Pregnancy tests must be obtained in girls who are post-menarchal. Males or females of reproductive potential may not participate unless they have agreed to use an effective contraceptive method.
Note: Oral contraceptives are not considered reliable or effective due to potential drug-drug interactions.
2. Concomitant Medications
2.1 Growth factors(s): Growth factors that support platelet or white cellnumber or function must not have been administered within the 7 days prior to study enrollment.
2.2 Corticosteroids:
a. Part 1 and Part 2a: Patients receiving corticosteroids who have not been on a stable or decreasing dose of corticosteroid for the prior 7 days are not eligible for study enrollment.
b. Part 2b: Patients receiving corticosteroids are not eligible to enroll on part 2b.
2.3 Investigational Drugs: Patients who are currently receiving another investigational drug are not eligible.
2.4 Anti-Cancer Agents or Radiation Therapy: Patients who are currently receiving other anti-cancer agents or radiation therapy are not eligible.

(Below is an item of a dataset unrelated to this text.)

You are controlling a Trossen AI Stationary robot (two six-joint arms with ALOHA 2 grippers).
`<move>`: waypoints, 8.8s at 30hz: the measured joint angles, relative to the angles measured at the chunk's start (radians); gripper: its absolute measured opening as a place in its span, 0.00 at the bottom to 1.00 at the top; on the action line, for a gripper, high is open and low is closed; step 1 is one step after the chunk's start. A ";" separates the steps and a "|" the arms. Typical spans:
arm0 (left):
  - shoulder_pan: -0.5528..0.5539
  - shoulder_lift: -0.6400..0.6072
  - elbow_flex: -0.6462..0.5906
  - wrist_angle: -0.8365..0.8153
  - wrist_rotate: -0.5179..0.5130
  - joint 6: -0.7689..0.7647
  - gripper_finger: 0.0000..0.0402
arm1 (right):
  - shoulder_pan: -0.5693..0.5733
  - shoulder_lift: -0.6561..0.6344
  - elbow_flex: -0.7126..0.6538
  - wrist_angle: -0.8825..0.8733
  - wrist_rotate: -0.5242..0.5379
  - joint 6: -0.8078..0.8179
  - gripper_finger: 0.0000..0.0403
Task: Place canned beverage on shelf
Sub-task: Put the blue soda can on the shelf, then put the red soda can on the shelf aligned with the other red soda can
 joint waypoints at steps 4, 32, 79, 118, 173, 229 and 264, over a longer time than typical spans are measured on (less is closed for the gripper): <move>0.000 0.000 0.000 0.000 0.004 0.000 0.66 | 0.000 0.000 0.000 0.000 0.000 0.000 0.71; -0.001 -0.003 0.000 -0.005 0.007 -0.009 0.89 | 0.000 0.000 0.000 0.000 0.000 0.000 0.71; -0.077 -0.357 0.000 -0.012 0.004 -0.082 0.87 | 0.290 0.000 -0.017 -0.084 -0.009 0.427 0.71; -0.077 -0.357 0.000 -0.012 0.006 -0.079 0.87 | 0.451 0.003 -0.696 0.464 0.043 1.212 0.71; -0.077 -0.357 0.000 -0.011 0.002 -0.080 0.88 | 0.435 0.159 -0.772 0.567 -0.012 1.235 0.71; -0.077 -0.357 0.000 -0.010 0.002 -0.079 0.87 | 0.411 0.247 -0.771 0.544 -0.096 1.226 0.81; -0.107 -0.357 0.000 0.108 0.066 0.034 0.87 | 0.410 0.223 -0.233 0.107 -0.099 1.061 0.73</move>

2.5 Antihypertensives: Patients who are currently receiving medication(s) for blood pressure control are not eligible for study enrollment.
2.6 Anticoagulation: Patients must not be on therapeutic anticoagulation. (Warfarin (coumadin®) and/or low molecular weight heparin are prohibited.) Prophylactic anticoagulation (i.e. intralumenal heparin) of venous or arterial access devices is allowed.
2.7 Anti-inflammatory and anti-platelet agents: Patients currently receiving aspirin, and/or ibuprofen, or other NSAIDs are not eligible.
2.8 CYP3A4 Substrates and drugs causing QTc prolongation: Patients receiving drugs metabolized through several of the specific P450 cytochrome isoforms and those receiving drugs with a known risk of torsades de pointes are not eligible. See Appendices IIA and IIB for a list of enzyme inducing, enzyme inhibiting and other adversely interacting
drugs and the appropriate washout periods required prior to study enrollment.
2.9 Thyroid Replacement Therapy: Patients who require thyroid replacement therapy are not eligible if they have not been receiving a stable replacement dose for at least 4 weeks prior to study enrollment.
3. Infection: Patients who have an uncontrolled infection are not eligible.
4. Bleeding and Thrombosis:
4.1 Evidence of active bleeding, intratumoral hemorrhage, or bleeding diathesis.
4.2 History (within 6 months prior to study enrollment) of arterial thromboembolic events, including transient ischemic attack (TIA) or cerebrovascular accident (CVA).
4.3 History (within 6 months prior to study enrollment) of pulmonary embolism, DVT, or other venous thromboembolic event.
4.4 History of hemoptysis within 6 weeks prior to study enrollment.
4.5 In patients with CNS tumors or known CNS metastases, evidence of new CNS hemorrhage of more than punctate size and/or more than three foci of punctate hemorrhage on baseline MRI obtained within 14 days prior to study enrollment are not eligible. Note: ECHO gradient MRI sequences per institutional guidelines are required for evaluation of CNS hemorrhage in patients with CNS tumors or known CNS metastases.
5. Surgery:
Patients who have had or are planning to have the following invasive procedures:
a. Major surgical procedure, laparoscopic procedure, open biopsy or significant
traumatic injury within 28 days prior to Day 1 therapy. Subcutaneous port
placement or central line placement is not considered major surgery but must
be placed greater than 48 hours from planned Day 1 of therapy.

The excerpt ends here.